He stood just inside the entrance, a short, round man with a politician’s smile plastered on his face. A fancy-looking sash was stretched tight across his prominent belly. The townsfolk milling around behind him shuffled their feet, their eyes fixed on the ground, on the sky, on anything but him.
“Welcome, brave heroes!”
His voice was slick and oily. It was perfect. I had to physically restrain myself from grinning like an idiot. This guy was ripped straight from page one of the Villain’s Handbook.
“My name is Pedro, and I am the mayor of this humble town.”
He attempted a bow, a maneuver that made him wheeze from the effort.
“It’s an honor to meet you, Mayor Pedro.”
Kenji said it with his patented, “I’m the Hero” smile. Of course he would be flawlessly polite. He hadn’t read the script. He didn’t understand that this was the first boss, the tutorial villain designed to test our party’s morals.
The mayor’s eyes slid right past Kenji’s heroic glow. They scanned over Reina’s confused beauty and Daisuke’s hulking silence. Then, they landed squarely on me. His smile widened, showing a little too much gum.
It was my cue.
“And you are?”
His voice dripped with feigned interest.
Time to perform. I let my shoulders slump. I made my eyes wide and pathetic. I fixed my gaze on the muddy tips of my shoes.
“I… I’m Ryuuji.”
I pitched my voice to a pathetic, trembling squeak. It was an Oscar-worthy performance.
“Ryuuji-kun.”
He repeated the name, rolling it around in his mouth like an expensive piece of candy. His face twisted. The smile tightened at the corners, his eyes crinkling in a way that screamed greed. He looked like a wolf sizing up a particularly stupid lamb.
This was going to be so easy.
Pedro insisted on giving us the grand tour himself. He led us away from the gate and down the main street. “Grand” was a generous term. It was a wide, muddy lane wedged between rows of tired-looking wooden buildings.
People practically dove out of his way. Shopkeepers who had been standing in their doorways suddenly vanished inside. A couple of women chatting by a well fell silent and turned their backs as we approached. The vibe was less “beloved leader” and more “mob boss doing a shakedown.”
“Our town has fallen on hard times.”
He announced it with a wave of his hand at a bakery with boarded-up windows.
I bet it has. Probably because you taxed everyone into the poorhouse, Baron von Greed. My internal monologue was on fire.
“We are in desperate need of heroes like yourselves.”
Kenji, bless his simple, heroic heart, put a hand on his chest. His expression was a mask of pure sincerity.
“We’ll do everything we can to help, sir.”
What a total sap.
A little kid, no older than five, was chasing a worn leather ball down the street. He tripped on a loose cobblestone and went down hard, right in the mayor’s path.

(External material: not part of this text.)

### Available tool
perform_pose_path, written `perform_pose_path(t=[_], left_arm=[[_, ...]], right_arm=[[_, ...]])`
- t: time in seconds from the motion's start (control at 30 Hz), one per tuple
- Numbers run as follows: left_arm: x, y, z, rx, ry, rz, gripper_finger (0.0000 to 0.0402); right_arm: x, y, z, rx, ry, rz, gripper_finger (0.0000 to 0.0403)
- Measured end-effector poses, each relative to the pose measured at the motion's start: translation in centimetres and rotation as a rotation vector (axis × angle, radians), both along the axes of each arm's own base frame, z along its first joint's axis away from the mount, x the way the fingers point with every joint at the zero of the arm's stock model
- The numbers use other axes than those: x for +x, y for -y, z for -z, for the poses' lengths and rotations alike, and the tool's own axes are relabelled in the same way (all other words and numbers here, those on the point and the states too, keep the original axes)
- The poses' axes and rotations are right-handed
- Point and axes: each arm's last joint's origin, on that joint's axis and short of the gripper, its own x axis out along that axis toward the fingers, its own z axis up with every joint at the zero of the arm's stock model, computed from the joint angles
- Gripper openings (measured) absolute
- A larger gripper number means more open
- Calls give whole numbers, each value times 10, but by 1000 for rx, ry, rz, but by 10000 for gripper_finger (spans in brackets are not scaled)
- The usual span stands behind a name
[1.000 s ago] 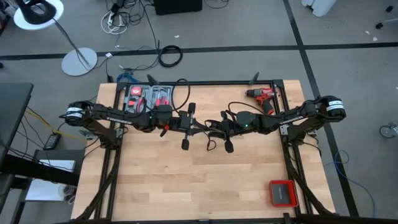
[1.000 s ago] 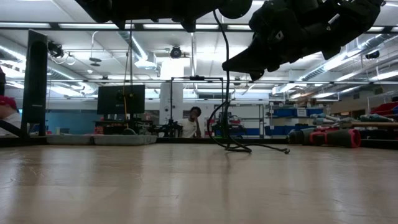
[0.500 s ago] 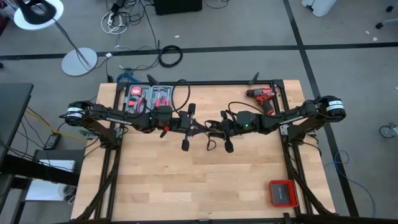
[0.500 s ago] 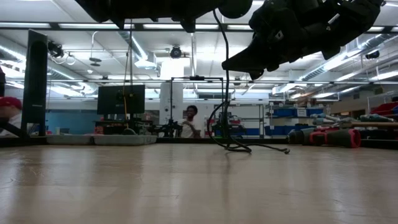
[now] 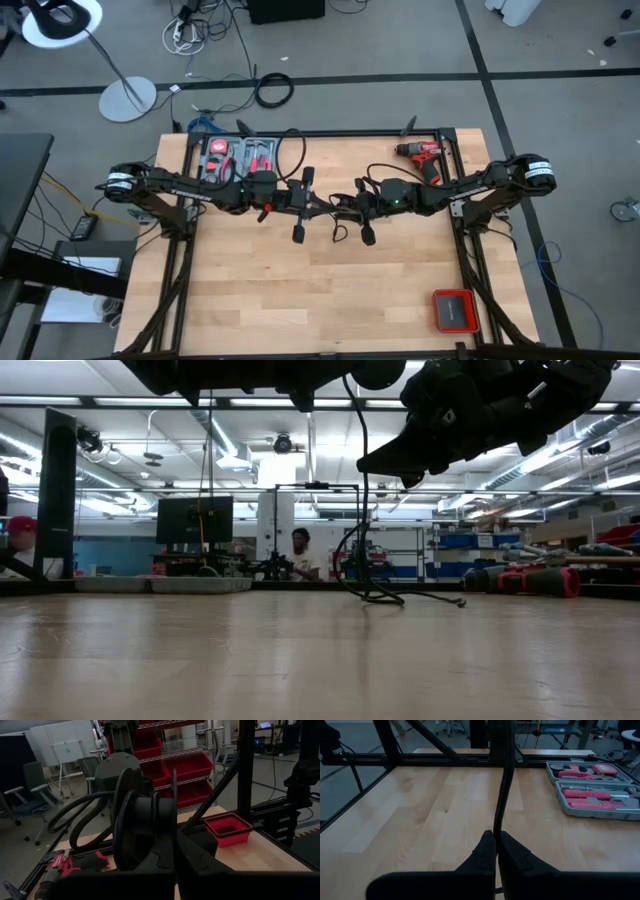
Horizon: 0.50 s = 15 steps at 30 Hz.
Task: Coil cords
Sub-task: Coil the black wire on the black spool
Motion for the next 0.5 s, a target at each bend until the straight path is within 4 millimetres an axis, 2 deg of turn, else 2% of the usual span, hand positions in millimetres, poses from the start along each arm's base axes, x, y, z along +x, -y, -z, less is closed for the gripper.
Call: perform_pose_path(t=[0.33, 0.5], left_arm=[[0, 0, 1, -1, -12, 0, 0], [-4, 0, 7, -53, -115, -9, 0]], right_arm=[[0, 0, 0, 0, -5, 0, 0], [-4, -1, 4, 6, -68, -13, 0]])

Pedro stopped, looming over the boy. The kid froze, his eyes going wide with what looked like pure terror.
See? The man was a monster. Even the children knew it. It was perfect.
With a groan of protesting joints, Pedro bent down. The fabric of his trousers strained. He scooped the kid up with surprising gentleness.
“There, there, little one. Be more careful now.”
He beamed his weird, gummy smile.
The kid took one look at that smile and burst into tears.
A woman, presumably the mother, ran out from a nearby doorway. She snatched the child from the mayor’s arms without a word of thanks, gave Pedro a look of pure loathing, and scurried away.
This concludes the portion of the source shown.